Check out our review of the first Polaris 11 card, the Asus ROG RX 460 STRIX.
Well, it’s kinda the same situation we had with the RX 470. The stock-clocked versions of the RX 460 are being released at around $109 (£109). That’s a decent price for a budget, 1080p graphics card. The reference spec card comes sporting the new Polaris 11 GPU, with 14 compute units and 896 GCN cores.

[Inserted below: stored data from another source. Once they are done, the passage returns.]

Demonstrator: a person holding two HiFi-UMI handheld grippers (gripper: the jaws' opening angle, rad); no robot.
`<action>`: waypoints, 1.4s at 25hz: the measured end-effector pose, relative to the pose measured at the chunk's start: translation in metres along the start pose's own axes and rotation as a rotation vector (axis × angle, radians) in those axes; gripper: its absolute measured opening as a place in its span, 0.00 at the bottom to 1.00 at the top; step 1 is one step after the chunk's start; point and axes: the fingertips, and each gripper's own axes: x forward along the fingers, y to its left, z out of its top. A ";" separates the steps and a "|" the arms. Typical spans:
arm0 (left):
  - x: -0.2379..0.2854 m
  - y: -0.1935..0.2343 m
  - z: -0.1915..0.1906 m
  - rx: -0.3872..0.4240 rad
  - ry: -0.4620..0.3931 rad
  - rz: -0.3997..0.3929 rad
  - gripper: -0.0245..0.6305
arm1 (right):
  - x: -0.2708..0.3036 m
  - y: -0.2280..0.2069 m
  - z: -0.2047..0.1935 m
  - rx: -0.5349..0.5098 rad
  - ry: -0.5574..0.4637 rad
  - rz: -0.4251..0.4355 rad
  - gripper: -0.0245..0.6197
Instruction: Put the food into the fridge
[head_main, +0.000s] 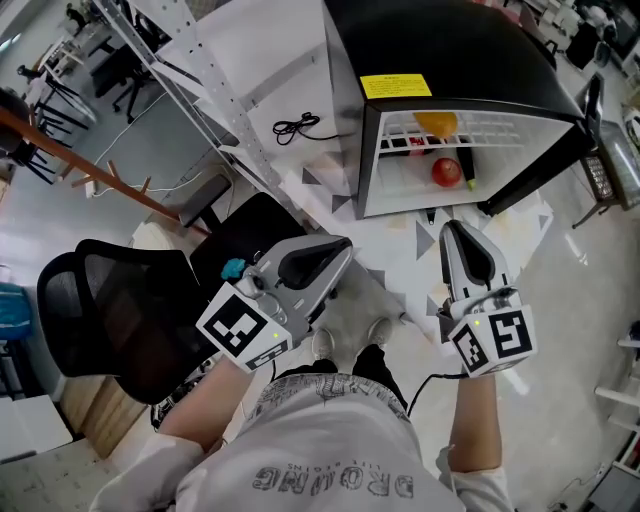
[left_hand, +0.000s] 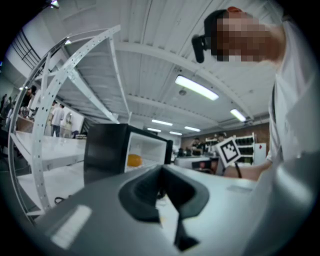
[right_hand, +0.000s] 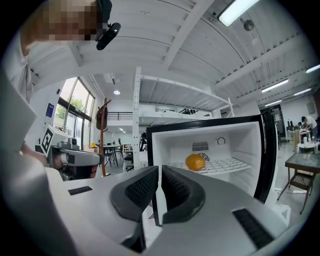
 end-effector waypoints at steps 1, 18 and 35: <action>0.000 0.000 0.000 0.000 0.000 -0.002 0.05 | -0.002 0.002 0.001 0.002 -0.003 -0.001 0.07; 0.003 0.001 0.000 0.002 0.003 -0.018 0.05 | -0.012 0.006 0.002 0.014 -0.005 0.008 0.05; 0.013 0.003 -0.001 -0.003 0.002 -0.016 0.05 | -0.011 0.004 -0.004 0.020 0.020 0.028 0.04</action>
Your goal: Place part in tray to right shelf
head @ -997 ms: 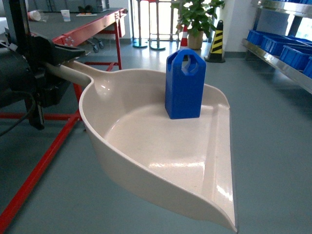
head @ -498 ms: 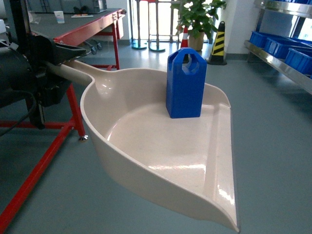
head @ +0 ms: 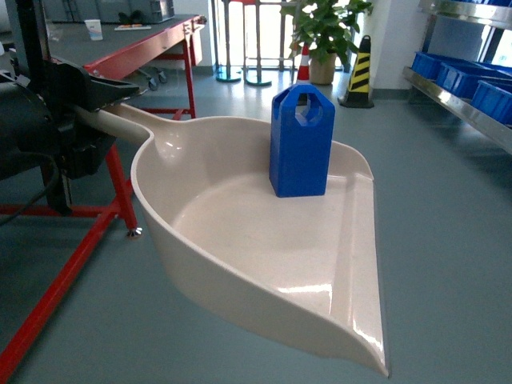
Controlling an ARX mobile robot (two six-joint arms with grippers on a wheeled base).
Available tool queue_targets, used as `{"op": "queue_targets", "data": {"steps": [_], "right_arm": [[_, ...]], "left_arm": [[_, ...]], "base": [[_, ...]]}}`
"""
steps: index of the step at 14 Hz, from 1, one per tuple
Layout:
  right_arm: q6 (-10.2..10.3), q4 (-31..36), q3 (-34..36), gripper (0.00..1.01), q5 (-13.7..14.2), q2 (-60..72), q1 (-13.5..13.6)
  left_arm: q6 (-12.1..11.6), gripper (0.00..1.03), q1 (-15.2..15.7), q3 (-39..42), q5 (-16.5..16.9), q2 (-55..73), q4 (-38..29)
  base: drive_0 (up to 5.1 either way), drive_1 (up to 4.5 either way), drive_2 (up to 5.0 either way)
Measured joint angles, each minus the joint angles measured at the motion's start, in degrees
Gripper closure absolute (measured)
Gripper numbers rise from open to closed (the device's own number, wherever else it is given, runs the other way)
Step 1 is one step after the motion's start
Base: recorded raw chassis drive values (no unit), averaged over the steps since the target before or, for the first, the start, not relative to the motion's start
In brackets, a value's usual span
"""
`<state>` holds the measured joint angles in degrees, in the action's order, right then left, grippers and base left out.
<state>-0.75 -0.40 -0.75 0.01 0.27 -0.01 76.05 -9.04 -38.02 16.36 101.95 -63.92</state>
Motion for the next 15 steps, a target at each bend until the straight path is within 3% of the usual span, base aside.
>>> {"op": "queue_targets", "data": {"steps": [15], "right_arm": [[0.0, 0.3, 0.0, 0.03, 0.0, 0.0, 0.0]], "left_arm": [[0.0, 0.91, -0.1, 0.0, 0.2, 0.0, 0.0]], "base": [[0.0, 4.02, -4.1]]}}
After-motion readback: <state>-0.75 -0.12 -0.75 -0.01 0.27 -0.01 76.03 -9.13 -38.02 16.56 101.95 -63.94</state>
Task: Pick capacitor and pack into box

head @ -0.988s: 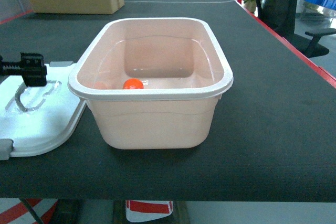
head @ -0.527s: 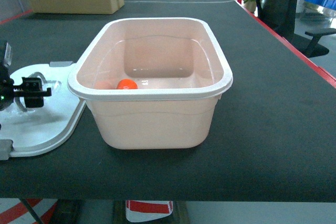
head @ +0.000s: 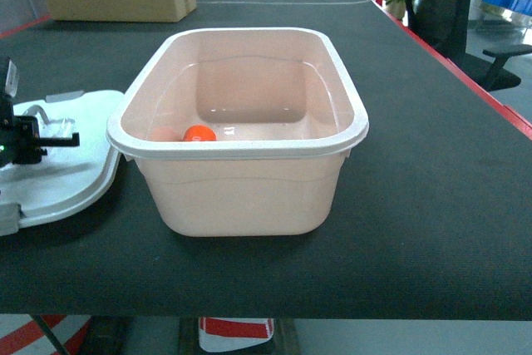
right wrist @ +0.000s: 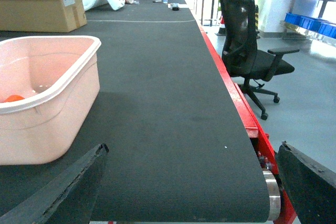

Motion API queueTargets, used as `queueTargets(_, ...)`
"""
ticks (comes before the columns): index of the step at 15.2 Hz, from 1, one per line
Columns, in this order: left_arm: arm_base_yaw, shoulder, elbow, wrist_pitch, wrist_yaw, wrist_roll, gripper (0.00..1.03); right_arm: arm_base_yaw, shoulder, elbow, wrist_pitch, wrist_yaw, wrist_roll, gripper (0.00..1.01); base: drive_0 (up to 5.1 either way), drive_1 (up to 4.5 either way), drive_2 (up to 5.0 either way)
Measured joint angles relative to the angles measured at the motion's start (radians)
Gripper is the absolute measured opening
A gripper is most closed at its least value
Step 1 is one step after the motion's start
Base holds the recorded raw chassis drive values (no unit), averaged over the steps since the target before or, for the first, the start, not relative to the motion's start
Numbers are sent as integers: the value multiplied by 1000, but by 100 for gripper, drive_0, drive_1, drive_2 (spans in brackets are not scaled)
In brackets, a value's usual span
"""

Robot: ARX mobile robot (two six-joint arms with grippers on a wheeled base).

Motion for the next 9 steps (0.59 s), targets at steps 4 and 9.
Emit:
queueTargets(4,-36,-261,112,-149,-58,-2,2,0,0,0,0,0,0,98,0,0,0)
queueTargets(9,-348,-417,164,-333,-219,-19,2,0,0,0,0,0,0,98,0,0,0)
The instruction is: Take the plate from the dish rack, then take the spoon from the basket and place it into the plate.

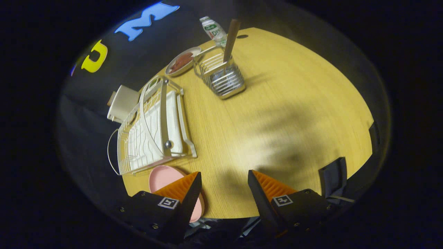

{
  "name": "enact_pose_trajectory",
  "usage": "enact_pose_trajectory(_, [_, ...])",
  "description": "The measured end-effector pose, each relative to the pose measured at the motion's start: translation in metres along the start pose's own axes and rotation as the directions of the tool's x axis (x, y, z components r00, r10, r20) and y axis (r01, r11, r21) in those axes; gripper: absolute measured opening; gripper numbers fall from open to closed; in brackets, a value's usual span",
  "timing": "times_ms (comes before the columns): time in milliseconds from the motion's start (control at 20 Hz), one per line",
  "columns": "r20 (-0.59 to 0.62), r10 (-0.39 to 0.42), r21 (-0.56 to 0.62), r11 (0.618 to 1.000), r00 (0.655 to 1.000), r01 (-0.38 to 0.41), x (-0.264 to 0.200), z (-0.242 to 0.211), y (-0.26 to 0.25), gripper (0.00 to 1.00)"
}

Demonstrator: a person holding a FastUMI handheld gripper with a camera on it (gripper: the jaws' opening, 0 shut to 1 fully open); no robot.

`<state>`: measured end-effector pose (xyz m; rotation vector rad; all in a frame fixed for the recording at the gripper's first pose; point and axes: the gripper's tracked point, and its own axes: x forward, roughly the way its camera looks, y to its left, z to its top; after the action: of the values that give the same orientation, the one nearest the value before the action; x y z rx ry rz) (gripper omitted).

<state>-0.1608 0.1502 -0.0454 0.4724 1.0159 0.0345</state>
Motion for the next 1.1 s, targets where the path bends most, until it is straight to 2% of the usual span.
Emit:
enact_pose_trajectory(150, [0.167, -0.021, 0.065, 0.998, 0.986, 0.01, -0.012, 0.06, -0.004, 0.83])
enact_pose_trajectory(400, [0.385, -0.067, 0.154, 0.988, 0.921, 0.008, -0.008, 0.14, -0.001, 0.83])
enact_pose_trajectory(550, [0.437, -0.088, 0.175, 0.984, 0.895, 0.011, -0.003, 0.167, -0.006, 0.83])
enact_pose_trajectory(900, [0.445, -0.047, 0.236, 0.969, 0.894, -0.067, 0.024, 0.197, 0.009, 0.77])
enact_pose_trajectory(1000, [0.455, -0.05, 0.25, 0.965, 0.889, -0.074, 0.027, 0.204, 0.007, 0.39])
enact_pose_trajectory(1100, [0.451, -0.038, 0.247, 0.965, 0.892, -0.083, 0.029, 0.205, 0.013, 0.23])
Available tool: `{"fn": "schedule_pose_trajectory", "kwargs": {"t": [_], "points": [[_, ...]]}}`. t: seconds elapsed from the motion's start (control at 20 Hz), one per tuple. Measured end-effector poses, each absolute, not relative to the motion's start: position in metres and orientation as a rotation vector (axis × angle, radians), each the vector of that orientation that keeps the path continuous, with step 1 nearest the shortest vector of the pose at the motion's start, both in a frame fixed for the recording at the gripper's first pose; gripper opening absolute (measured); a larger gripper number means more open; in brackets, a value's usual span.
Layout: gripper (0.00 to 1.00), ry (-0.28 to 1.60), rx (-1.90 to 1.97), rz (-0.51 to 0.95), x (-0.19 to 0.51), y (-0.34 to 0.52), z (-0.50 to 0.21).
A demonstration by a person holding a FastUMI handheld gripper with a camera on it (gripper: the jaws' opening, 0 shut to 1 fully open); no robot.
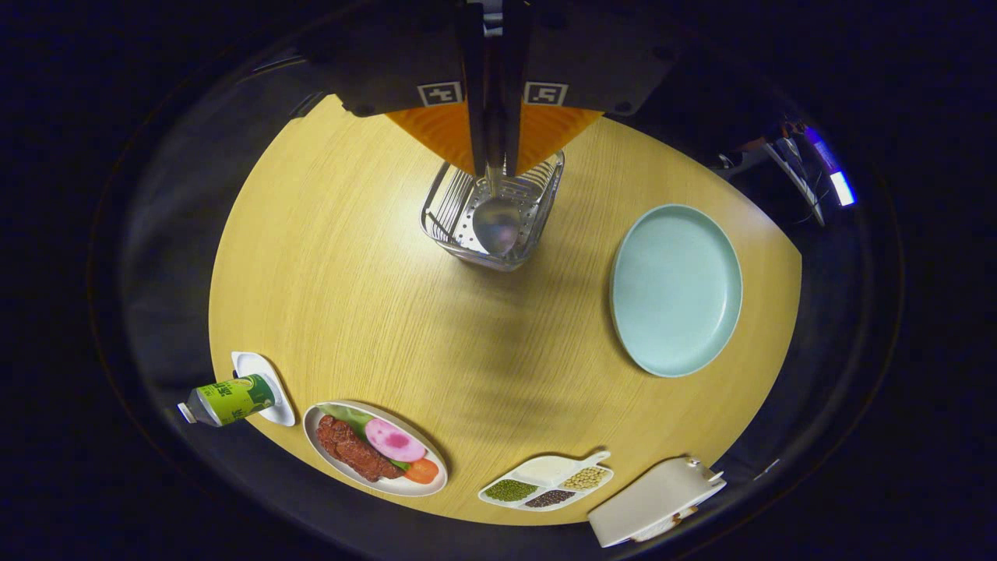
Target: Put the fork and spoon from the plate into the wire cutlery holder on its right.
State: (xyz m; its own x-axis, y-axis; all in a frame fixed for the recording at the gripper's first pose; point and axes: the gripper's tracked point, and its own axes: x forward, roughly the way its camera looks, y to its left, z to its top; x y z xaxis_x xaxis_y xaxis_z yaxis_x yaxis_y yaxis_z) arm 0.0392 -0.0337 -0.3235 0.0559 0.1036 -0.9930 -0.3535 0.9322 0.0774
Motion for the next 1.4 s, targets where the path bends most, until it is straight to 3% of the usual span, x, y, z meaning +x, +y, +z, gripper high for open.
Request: {"fn": "schedule_pose_trajectory", "kwargs": {"t": [0.05, 0.1, 0.3, 0.8, 1.4], "points": [[0.17, 1.471, -0.200, 0.344, 0.042, -0.034, -0.323], [0.27, 1.456, -0.192, 0.334, 0.046, -0.036, -0.323], [1.00, 1.342, -0.106, 0.302, 0.056, -0.039, -0.302], [0.99, 0.866, -0.050, 0.125, 0.077, -0.082, -0.210], [0.99, 0.231, -0.019, 0.059, 0.052, -0.124, -0.075]]}}
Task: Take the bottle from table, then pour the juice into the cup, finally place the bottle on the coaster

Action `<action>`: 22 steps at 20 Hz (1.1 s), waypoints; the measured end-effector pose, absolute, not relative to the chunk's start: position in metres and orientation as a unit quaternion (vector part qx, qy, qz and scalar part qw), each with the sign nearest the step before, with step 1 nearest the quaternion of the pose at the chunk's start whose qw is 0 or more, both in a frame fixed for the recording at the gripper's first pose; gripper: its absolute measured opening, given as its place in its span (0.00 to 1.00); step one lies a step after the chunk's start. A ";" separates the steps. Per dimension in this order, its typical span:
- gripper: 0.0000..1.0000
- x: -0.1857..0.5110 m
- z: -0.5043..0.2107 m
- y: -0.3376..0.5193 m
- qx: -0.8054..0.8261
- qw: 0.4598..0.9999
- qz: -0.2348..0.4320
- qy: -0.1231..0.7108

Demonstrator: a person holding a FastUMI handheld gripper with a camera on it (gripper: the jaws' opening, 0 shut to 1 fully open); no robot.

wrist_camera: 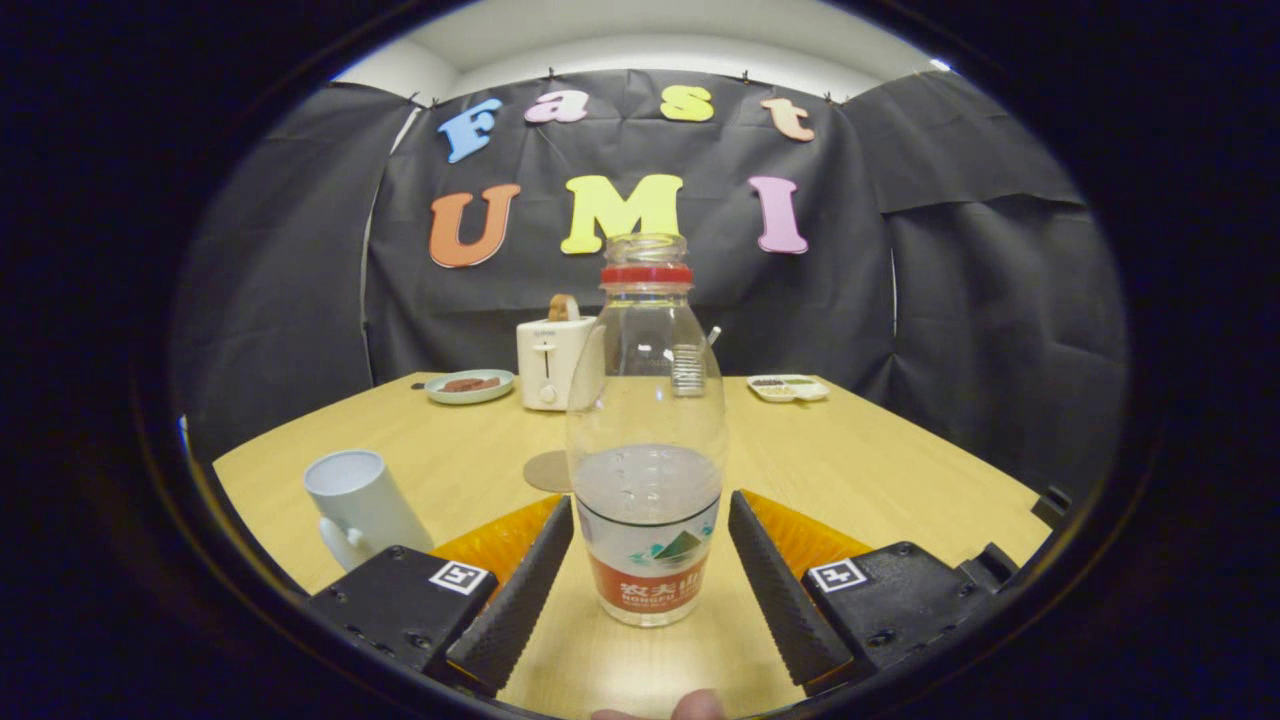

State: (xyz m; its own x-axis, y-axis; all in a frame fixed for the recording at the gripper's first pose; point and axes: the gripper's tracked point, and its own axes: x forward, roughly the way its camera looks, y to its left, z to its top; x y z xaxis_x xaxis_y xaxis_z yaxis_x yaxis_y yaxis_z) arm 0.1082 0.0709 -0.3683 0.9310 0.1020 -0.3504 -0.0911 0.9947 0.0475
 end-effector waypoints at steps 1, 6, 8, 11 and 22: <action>1.00 0.111 -0.370 0.072 0.018 0.982 0.048 0.182; 0.88 0.116 -0.373 0.073 0.025 0.980 0.051 0.190; 0.82 0.114 -0.373 0.074 0.024 0.979 0.053 0.193; 0.79 0.111 -0.369 0.082 0.010 0.977 0.068 0.201; 0.76 0.143 -0.313 0.083 -0.280 0.951 0.050 0.121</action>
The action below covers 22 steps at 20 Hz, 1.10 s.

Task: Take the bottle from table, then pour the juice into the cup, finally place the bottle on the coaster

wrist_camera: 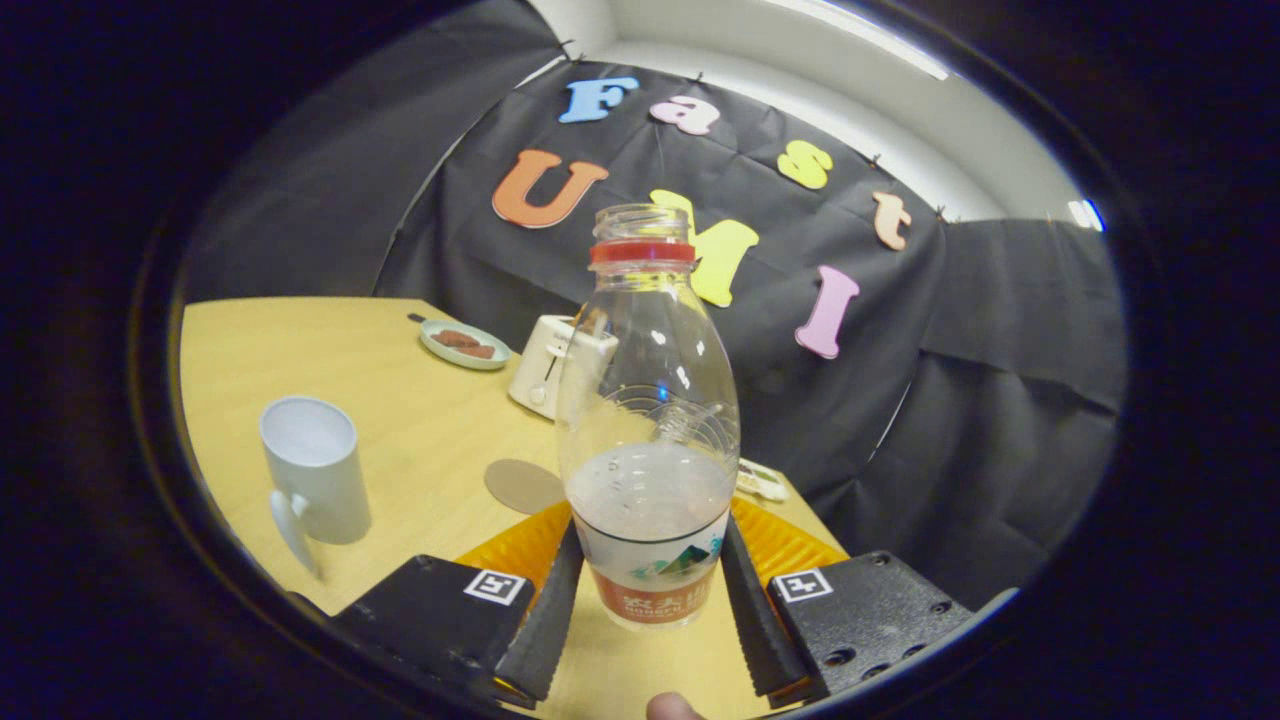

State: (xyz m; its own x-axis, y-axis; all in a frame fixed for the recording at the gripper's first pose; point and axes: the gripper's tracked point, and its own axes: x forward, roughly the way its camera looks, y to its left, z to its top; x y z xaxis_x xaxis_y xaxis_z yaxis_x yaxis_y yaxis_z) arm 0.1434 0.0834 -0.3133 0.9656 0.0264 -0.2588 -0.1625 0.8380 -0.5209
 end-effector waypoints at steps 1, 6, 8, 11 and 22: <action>0.76 0.147 -0.313 0.085 -0.316 0.941 0.048 0.115; 0.76 0.159 -0.309 0.096 -0.494 0.867 0.040 0.059; 0.75 0.158 -0.312 0.105 -0.535 0.842 0.049 0.044; 0.76 0.156 -0.318 0.116 -0.572 0.817 0.065 0.036; 0.75 0.157 -0.311 0.138 -0.681 0.728 0.083 -0.004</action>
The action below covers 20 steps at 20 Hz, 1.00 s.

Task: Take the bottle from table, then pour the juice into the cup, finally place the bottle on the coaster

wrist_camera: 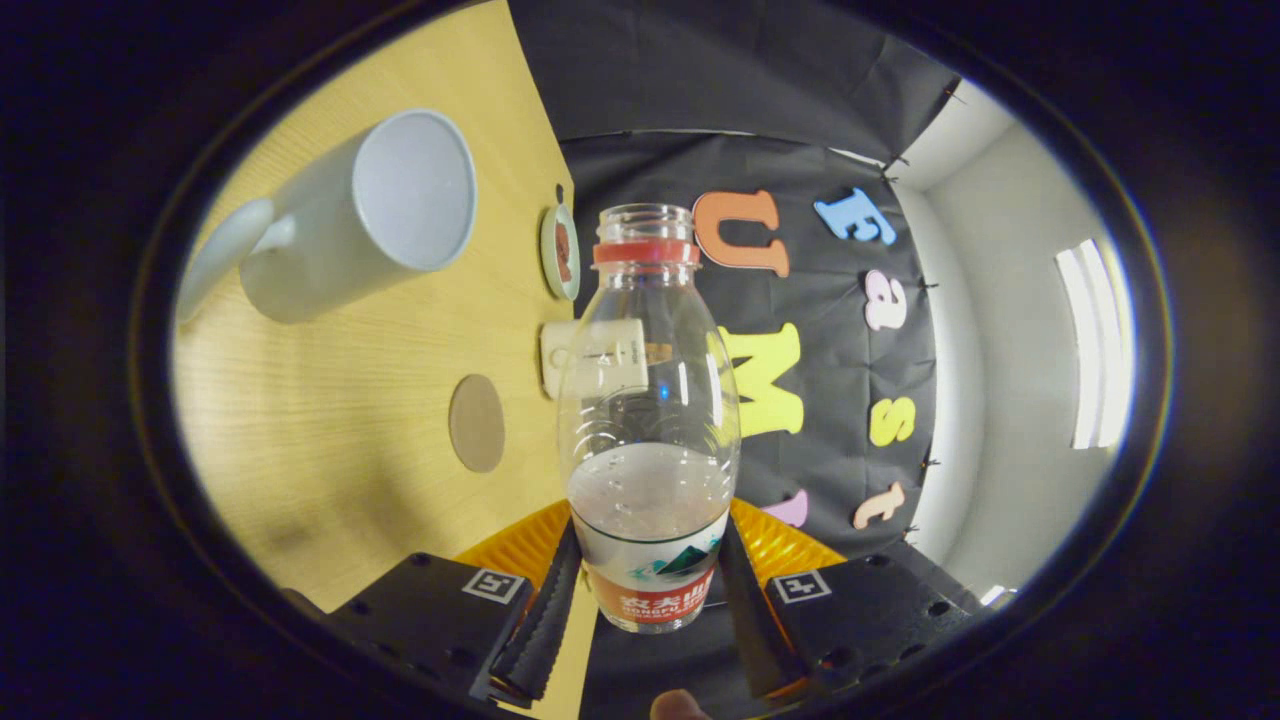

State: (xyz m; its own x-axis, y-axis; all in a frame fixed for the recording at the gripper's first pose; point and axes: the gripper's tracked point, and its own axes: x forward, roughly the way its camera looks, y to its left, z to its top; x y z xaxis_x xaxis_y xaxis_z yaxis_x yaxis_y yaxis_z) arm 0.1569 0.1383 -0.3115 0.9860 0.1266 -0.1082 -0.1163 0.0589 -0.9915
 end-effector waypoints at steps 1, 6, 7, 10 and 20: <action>0.75 0.156 -0.312 0.140 -0.689 0.720 0.086 -0.007; 0.75 0.153 -0.307 0.146 -0.720 0.688 0.088 -0.022; 0.75 0.152 -0.306 0.146 -0.727 0.680 0.087 -0.024; 0.75 0.150 -0.303 0.149 -0.740 0.666 0.088 -0.029; 0.75 0.148 -0.297 0.153 -0.751 0.654 0.085 -0.038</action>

It’s also rocking 2GB of GDDR5 across a 128-bit memory interface.
And because the Polaris 11 GPU in the RX 460 is hitting a TDP of less than 70W it’s able to get all the juice it needs directly from the PCIe 3.0 slot it’s sitting in and doesn’t require a secondary power connection from the PSU itself.
At just over a ton the AMD RX 460 should be able to deliver on the promise of 1080p gaming in a GPU which is simply a drop-in upgrade for anyone with an elderly, or primarily office-class, PC. You just drop it in the slot and plug your monitor in and, boom, you’ve got a gaming PC.
Unfortunately this is a release for AMD’s board partners and so there are no base reference designs coming straight from AMD. Instead they’ve been able to run wild and do what they like with the specs, within reason. Which is why we’ve had an overclocked STRIX version in for review which costs almost 30% more and gets uncomfortably close to the price of a 4GB RX 470.
Pricing will even out soon, I’m sure. And when Nvidia start releasing more mainstream oriented cards at lower prices than the GTX 1060 things may well be a lot different in a month or so.